Bütün işlerde emek kaçınılmazdır. ‘’Yokuşta akmayan ter inişte gözyaşı olur’’ anlayışını benimseyip kalan zamanımızı iyi değerlendirirsek zor görünen sınavı zihnimizde basitleştirebiliriz. Günde on tane paragraf sorusu çözüp hem anlama hem de hız problemimizi çözebiliriz. Rivayet edilir. Peygamberimiz (a.s ) bir gün birinin yanından geçerken, kişi boş oturduğundan fazla ilgi göstermez. Döndüğünde aynı insan bir çubuk almış yeri kazıyor. Kendisine ilgiyi artırır. Bunun hikmetini soran insana; ‘’Şu an meşguliyetin var, bir şeyler yapmaya çalışıyorsun’’ demiştir.
Tembellikten doğan sorunlar da olabilir.
Abdulkadir Geylanî sıkıntıların temelinde tembelliğin olduğunu dile getirir.
Bir insan uğraş halinde olursa uğraş kendisine huzur verir, stresini azaltır, öğrenmesini kolaylaştırıp pratikleştirir.
Pratiklik konusunda bir gün biri Picasso’ya, kendi resmini çizmesini ister. Picasso da
Çizebileceğini söyler fakat yüklü bir ücret talep eder ve anlaşırlar.
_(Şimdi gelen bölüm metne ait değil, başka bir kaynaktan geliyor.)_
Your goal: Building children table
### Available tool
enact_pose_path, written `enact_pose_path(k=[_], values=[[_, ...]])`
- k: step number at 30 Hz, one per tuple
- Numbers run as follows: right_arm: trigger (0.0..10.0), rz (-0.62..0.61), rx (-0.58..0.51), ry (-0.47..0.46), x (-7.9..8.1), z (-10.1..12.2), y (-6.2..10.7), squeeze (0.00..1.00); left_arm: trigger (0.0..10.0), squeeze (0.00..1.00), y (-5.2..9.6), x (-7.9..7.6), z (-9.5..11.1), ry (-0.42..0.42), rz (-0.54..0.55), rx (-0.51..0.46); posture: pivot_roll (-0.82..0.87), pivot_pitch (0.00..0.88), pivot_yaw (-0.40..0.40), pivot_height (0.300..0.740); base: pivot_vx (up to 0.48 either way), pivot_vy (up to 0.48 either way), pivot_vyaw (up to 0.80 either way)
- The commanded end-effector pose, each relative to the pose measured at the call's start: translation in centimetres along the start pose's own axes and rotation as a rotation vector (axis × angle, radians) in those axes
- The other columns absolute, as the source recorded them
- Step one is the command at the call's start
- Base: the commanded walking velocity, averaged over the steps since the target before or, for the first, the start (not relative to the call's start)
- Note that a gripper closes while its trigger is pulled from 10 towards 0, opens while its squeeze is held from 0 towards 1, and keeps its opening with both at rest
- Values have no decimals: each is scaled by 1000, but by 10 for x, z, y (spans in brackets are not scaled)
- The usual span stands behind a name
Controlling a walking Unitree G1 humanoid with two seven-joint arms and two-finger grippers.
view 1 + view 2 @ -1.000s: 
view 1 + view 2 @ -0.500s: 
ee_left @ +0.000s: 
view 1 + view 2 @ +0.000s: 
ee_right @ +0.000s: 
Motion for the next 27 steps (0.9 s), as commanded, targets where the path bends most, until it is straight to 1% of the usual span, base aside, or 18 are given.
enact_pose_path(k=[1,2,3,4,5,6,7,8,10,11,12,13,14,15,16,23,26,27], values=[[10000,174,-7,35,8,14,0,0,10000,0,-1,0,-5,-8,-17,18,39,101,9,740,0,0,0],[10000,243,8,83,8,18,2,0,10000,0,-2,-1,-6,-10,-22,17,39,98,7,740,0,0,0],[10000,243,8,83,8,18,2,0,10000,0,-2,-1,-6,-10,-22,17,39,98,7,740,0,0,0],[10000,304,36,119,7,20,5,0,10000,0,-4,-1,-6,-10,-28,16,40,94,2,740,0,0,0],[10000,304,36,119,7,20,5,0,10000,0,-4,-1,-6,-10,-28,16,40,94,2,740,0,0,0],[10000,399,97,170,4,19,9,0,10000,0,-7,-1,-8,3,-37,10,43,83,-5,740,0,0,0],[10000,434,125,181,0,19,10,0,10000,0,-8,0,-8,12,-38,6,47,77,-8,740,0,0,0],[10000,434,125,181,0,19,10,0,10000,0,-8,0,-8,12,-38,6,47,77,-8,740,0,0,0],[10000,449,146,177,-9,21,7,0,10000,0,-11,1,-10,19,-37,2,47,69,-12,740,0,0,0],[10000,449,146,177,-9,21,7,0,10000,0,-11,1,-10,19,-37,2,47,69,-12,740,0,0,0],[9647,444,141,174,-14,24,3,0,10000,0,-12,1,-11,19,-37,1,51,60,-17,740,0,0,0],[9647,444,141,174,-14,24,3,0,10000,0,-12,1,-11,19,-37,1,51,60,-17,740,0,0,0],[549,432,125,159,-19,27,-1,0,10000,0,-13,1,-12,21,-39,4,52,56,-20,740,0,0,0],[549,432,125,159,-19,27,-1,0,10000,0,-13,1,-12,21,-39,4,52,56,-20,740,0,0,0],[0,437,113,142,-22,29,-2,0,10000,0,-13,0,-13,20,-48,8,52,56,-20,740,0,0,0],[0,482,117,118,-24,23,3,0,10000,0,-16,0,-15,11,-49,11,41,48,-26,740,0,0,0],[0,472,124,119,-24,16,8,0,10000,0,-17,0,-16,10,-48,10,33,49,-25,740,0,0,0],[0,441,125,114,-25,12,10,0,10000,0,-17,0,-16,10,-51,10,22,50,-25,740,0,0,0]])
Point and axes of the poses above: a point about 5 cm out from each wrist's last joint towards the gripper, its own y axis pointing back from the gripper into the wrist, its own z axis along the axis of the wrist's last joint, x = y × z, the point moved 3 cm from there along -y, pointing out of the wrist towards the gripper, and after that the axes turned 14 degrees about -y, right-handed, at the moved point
Beş dakikada çizince beş dakikada bu kadar para fazla değil mi? Sorusuna, Picasso ‘’beş dakika değil kırk yıl artı beş dakika ‘’demiştir. Bazen kırk yılda sarf ettiğimiz emeğin karşılığını beş dakikada alabiliyoruz.
Allah’ın rahman sıfatını düşünerek hiçbir çalışmanın zayi olmayacağına kanaat edelim.
Bazen de insanlar görevlerini yerine getirseler de evdeki hesap çarşıdakine uymayabiliyor.
Keşke biraz daha çalışsaydın. Bir soru daha yapsaydın. Erken çıkmayıp bir kez daha kontrol etseydin. Emin olmadığın soruya karışmasaydın. Bu kültürü sofralarımızda da görüyoruz. Eline sağlık ziyade olsun yerine ‘’keşke şunu da katsaydın’’ demeden duramıyoruz. Peygamberimiz( a.s) insanların psikolojisini iyi bildiği için şöyle buyurmuştu: “Benim durumum şudur: Bir evi gezerken her şey tamam keşke bu tuğla da olsaydı, dediğinizde o duvarı tamamlayan son tuğla benim.” Unutmayalım ki insan kusurludur. Günlük yaşamda bu kusurlarla karşılaşıyoruz. Hakkını helal et. Rica ederim. Sürçü lisan ettiysek af ola gibi sözlerin çok söylenmesi bunu kanıtlar. Önemli olan kusurlarımızın farkına varıp telafi etmektir.